Herbert Schröder
- Schröder in 1971

Personal information
- Full name: Herbert Schröder
- Date of birth: 22 December 1945
- Place of birth: Rhade, Lower Saxony, West Germany
- Date of death: 12 May 2000 (aged 54)
- Place of death: Los Angeles, California, U.S.
- Position: Midfielder

Youth career
- Rhade
- ???–1966: Werder Bremen

Senior career*
- Years: Team / Apps / (Gls)
- 1966–1967: Werder Bremen / 4 / (0)
- 1967–1971: VfL Osnabrück / 139 / (42)
- 1971: Bayern Munich / 0 / (0)
- 1971–1973: SK VÖEST Linz / 15 / (6)

= Herbert Schröder =

German footballer (1945–2000)

Herbert Schröder (22 December 1945 – 12 May 2000) was a German footballer who played as a midfielder. In 1966, he was part of the winning amateur team of SV Werder Bremen. His primary career would be as part of the VfL Osnabrück squad that won the second tier Regionalliga Nord three times in a row from 1969 to 1971. He ended his professional career in 1973 in Austria with the Austrian Bundesliga club SK VÖEST Linz. He later emigrated to the United States, where he ran a carpeting company.

==Club career==
After his youth days at TSV Rhade in the municipality of the same name in the district of Rotenburg (Wümme), Schröder came to the club's amateurs via the youth department of SV Werder Bremen, with whom he won the German amateur championship in 1966 at the age of 20 as a playmaker with a 5–1 final victory over the amateurs of Hannover 96, in which he contributed a goal. In the 1966–67 Bundesliga, he played four games in which SV Werder finished 16th. He played his first game on Matchday 2 on 27 August 1966 in a 2–1 home defeat against VfB Stuttgart; his three other games, 1–2 against TSV 1860 Munich, 1–3 against 1. FC Köln on matchdays 16 and 17 and 0–3 against Karlsruher SC on matchday 28, all being losses.

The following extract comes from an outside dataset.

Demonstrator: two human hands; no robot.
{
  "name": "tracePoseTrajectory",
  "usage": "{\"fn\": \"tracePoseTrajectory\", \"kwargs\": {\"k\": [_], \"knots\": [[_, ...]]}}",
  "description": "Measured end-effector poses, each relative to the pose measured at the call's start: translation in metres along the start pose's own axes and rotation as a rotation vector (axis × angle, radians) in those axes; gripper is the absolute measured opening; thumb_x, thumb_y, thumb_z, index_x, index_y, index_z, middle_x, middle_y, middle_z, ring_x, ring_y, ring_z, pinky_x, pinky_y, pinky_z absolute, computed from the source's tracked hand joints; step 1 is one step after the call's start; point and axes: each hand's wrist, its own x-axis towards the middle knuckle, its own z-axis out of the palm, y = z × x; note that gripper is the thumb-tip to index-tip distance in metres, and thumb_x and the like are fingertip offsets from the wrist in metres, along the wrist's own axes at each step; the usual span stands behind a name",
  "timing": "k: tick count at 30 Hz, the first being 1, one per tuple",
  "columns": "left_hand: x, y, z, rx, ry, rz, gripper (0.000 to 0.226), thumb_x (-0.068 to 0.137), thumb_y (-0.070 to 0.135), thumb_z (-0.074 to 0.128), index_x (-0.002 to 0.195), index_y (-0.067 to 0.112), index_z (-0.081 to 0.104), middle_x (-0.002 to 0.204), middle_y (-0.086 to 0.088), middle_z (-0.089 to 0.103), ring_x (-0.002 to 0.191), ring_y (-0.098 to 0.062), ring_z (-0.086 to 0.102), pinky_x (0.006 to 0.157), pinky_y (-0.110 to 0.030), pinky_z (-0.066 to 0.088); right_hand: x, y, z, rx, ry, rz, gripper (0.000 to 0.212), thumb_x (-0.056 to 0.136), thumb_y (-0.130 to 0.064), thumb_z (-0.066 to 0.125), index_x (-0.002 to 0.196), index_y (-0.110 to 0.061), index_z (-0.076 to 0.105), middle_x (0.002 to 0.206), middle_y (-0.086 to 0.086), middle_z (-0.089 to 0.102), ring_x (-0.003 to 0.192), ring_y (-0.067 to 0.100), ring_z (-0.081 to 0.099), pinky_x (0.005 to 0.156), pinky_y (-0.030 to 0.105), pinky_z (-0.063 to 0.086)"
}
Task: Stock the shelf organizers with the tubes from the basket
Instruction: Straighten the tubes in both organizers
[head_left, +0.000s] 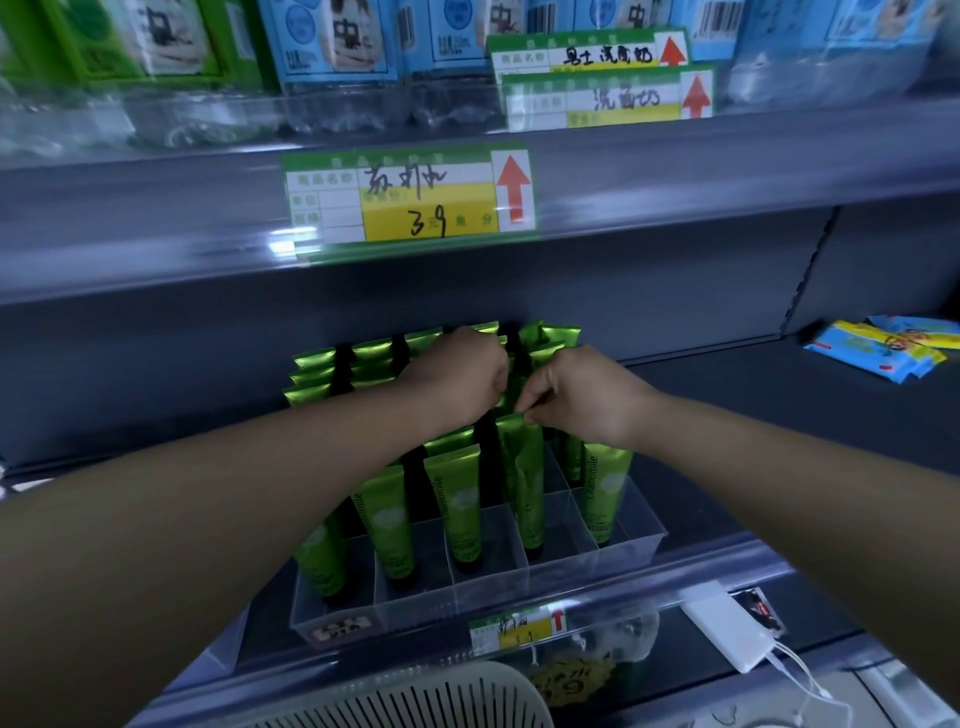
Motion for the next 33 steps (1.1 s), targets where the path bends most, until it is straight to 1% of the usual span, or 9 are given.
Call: {"fn": "tracePoseTrajectory", "kwargs": {"k": [4, 12, 16, 20, 23, 25, 27, 29, 33], "knots": [[-0.001, 0.000, 0.000, -0.003, 0.002, 0.007, 0.011, 0.081, 0.011, 0.064, 0.084, 0.016, 0.073, 0.091, -0.004, 0.071, 0.086, -0.020, 0.065, 0.074, -0.026, 0.050, -0.002, 0.003, -0.001, 0.013, -0.013, 0.002, 0.016, 0.082, -0.011, 0.069, 0.097, -0.013, 0.075, 0.095, 0.001, 0.073, 0.078, 0.003, 0.058, 0.068, 0.007, 0.038], [-0.004, 0.001, -0.005, -0.033, -0.007, 0.000, 0.010, 0.079, 0.015, 0.069, 0.087, 0.016, 0.074, 0.094, -0.002, 0.071, 0.088, -0.019, 0.065, 0.074, -0.023, 0.047, -0.005, 0.001, -0.010, 0.023, -0.072, 0.005, 0.021, 0.082, -0.011, 0.069, 0.103, -0.014, 0.073, 0.096, -0.001, 0.071, 0.081, 0.002, 0.058, 0.070, 0.007, 0.039], [-0.009, 0.001, -0.015, -0.045, -0.007, 0.006, 0.014, 0.078, 0.015, 0.069, 0.092, 0.014, 0.073, 0.096, -0.003, 0.071, 0.092, -0.020, 0.065, 0.081, -0.027, 0.051, -0.008, -0.004, -0.019, 0.022, -0.032, -0.001, 0.023, 0.083, -0.008, 0.066, 0.104, -0.014, 0.072, 0.097, 0.000, 0.072, 0.085, 0.005, 0.062, 0.077, 0.012, 0.045], [-0.019, 0.002, -0.031, -0.060, 0.024, 0.016, 0.019, 0.078, 0.016, 0.069, 0.097, 0.015, 0.072, 0.097, -0.003, 0.072, 0.094, -0.019, 0.064, 0.084, -0.031, 0.051, -0.015, -0.010, -0.027, 0.013, 0.044, -0.061, 0.023, 0.084, -0.007, 0.064, 0.103, -0.015, 0.072, 0.097, -0.002, 0.071, 0.081, 0.001, 0.058, 0.071, 0.001, 0.040], [-0.036, 0.001, -0.040, -0.069, 0.033, 0.034, 0.018, 0.079, 0.018, 0.069, 0.097, 0.015, 0.071, 0.095, -0.001, 0.072, 0.091, -0.016, 0.065, 0.082, -0.027, 0.051, -0.025, -0.015, -0.028, 0.001, 0.038, -0.130, 0.021, 0.084, -0.008, 0.066, 0.103, -0.014, 0.072, 0.097, -0.003, 0.069, 0.078, -0.001, 0.055, 0.067, -0.005, 0.035], [-0.051, 0.000, -0.041, -0.068, 0.012, 0.044, 0.016, 0.080, 0.020, 0.070, 0.095, 0.016, 0.071, 0.093, 0.001, 0.072, 0.088, -0.014, 0.064, 0.079, -0.026, 0.051, -0.032, -0.019, -0.026, -0.041, -0.008, -0.169, 0.022, 0.084, -0.011, 0.066, 0.105, -0.015, 0.071, 0.100, -0.005, 0.068, 0.080, -0.001, 0.054, 0.071, 0.000, 0.038], [-0.064, -0.001, -0.037, -0.025, -0.036, 0.059, 0.016, 0.081, 0.024, 0.070, 0.095, 0.017, 0.070, 0.093, 0.002, 0.071, 0.087, -0.014, 0.064, 0.079, -0.027, 0.051, -0.037, -0.021, -0.021, -0.120, -0.050, -0.190, 0.023, 0.085, -0.015, 0.065, 0.108, -0.017, 0.070, 0.106, -0.005, 0.067, 0.087, 0.002, 0.056, 0.078, 0.009, 0.041], [-0.072, -0.003, -0.030, 0.032, -0.076, 0.075, 0.015, 0.083, 0.026, 0.068, 0.095, 0.017, 0.069, 0.093, 0.002, 0.070, 0.087, -0.014, 0.063, 0.079, -0.029, 0.052, -0.040, -0.024, -0.017, -0.189, -0.083, -0.192, 0.025, 0.087, -0.019, 0.064, 0.111, -0.020, 0.068, 0.111, -0.006, 0.065, 0.096, 0.006, 0.057, 0.083, 0.014, 0.041], [-0.080, -0.007, -0.020, 0.146, -0.135, 0.070, 0.019, 0.085, 0.023, 0.063, 0.104, 0.019, 0.066, 0.099, -0.002, 0.066, 0.090, -0.019, 0.062, 0.079, -0.036, 0.053, -0.042, -0.028, -0.010, -0.302, -0.110, -0.204, 0.026, 0.088, -0.022, 0.061, 0.114, -0.023, 0.066, 0.117, -0.006, 0.061, 0.105, 0.015, 0.056, 0.089, 0.029, 0.046]]}}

The coach of the Bremen amateur championship team, Hans-Wilhelm Loßmann, moved to Osnabrück for the season in the then second-tier Regionalliga Nord to VfL Osnabrück. With him came Carsten Baumann, Jürgen Ey and Herbert Schröder. At the end of the 1967–68 season, Osnabrück was seventh and coach Loßmann, who left in a dispute, was replaced by the Yugoslav Radoslav Momirski, under whom the most successful era in the club's history began, which culminated in the three regional league championships from 1969 to 1971. In the promotion round to the Bundesliga, the Osnabrück-based team finished second in the group twice without having had any genuine chance of promotion. Schröder was the elegant, ball-sure and goal-scoring player of the club and scored 42 goals in 139 games and assisted more than twice as many. "We don't need a Seeler, we don't need a hero – we have Herbert Schröder, the best man in the world!" chanted a banner at the Stadion an der Bremer Brücke, which was experiencing new attendance records at the time.

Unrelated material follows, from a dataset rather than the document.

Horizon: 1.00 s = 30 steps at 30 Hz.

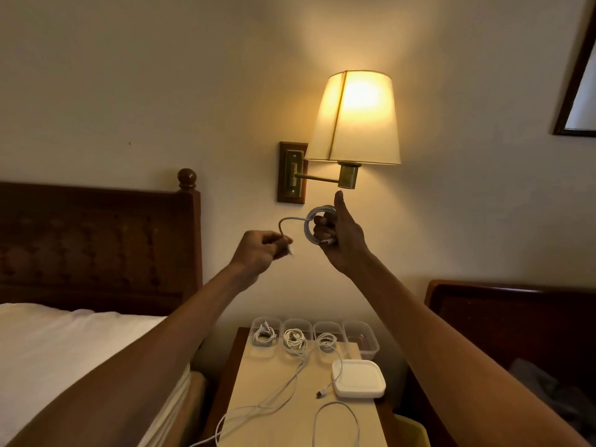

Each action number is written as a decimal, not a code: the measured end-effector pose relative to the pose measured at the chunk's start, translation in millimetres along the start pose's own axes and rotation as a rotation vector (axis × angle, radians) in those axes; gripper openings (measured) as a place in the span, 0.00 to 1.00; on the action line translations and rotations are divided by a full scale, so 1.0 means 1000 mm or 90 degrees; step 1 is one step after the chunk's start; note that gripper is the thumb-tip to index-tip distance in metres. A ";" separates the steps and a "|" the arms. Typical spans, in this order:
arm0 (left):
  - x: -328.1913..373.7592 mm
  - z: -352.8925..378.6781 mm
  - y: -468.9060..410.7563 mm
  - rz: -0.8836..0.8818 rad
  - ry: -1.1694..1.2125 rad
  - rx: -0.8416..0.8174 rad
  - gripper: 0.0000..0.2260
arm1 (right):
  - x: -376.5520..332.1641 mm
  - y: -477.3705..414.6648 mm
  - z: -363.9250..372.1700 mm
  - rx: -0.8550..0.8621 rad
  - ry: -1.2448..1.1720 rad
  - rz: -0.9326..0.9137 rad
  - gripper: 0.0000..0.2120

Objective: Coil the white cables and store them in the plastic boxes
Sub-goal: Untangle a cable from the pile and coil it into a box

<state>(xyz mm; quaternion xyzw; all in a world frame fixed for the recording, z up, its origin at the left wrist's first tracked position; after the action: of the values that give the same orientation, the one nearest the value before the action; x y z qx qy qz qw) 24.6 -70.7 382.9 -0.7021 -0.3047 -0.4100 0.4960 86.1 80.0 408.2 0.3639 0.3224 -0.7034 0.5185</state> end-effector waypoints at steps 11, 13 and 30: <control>0.001 0.040 0.011 -0.166 0.395 -0.002 0.10 | -0.017 0.005 -0.021 0.196 0.275 -0.165 0.20; 0.001 0.045 0.013 -0.175 0.370 -0.044 0.09 | -0.016 0.005 -0.023 0.206 0.280 -0.164 0.20; 0.000 0.058 0.029 -0.237 0.163 -0.244 0.10 | 0.007 -0.005 -0.022 0.112 0.341 -0.124 0.25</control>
<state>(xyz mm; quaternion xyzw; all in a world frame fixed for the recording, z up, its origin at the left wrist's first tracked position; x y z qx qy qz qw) 64.2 -25.2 359.8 -0.6580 -0.2801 -0.6290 0.3049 84.3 96.2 391.1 0.5473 0.4188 -0.6541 0.3119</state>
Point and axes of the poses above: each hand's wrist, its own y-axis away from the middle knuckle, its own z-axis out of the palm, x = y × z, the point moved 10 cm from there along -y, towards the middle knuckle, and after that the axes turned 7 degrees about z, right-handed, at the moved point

Bayern Munich wanted to get the relatively expensive Allgäu powerhouse footballer Franz Roth off the payroll before their 1971–72 season. President Wilhelm Neudecker announced that "physically Schröder is a guy like Roth" and signed him for the Bundesliga team, after he had already hired Jürgen Ey from Osnabrück the year before. Whilst Roth would remain with Bayern for the rest of the season and be part of the winning squad for the third time at the end of the season, Schröder wouldn't play a competitive match in the team around Franz Beckenbauer and Gerd Müller and stated years later that: "I would never have gone to Bayern".

During the winter break, he moved to SK VÖEST Linz in Austria. A car accident probably prevented him from playing for the Austrians this season. In the 1972–73 Austrian football championship, he played 15 games, scored six goals and contributed to the fifth place in the table at the end of the season. At the beginning of the season, he also played his only two games in European football, when he and his team were eliminated from the competition in the 1st round of the 1972–73 UEFA Cup with a 4-2 aggregate loss to Dynamo Dresden.

He then returned to Osnabrück and ended his active football career at VfR Voxtrup in the Kreisliga.

==Later life==
In 1979 he emigrated to Santa Monica, California where he founded a carpet company with his sister and later succumbed on 12 May 2000 to the consequences of his second heart valve operation in ten years at Los Angeles at the age of 54. He was cremated in California and buried in his birthplace of Rhade as he planned to settle back in Osnabrück in his old age, where he visited every year.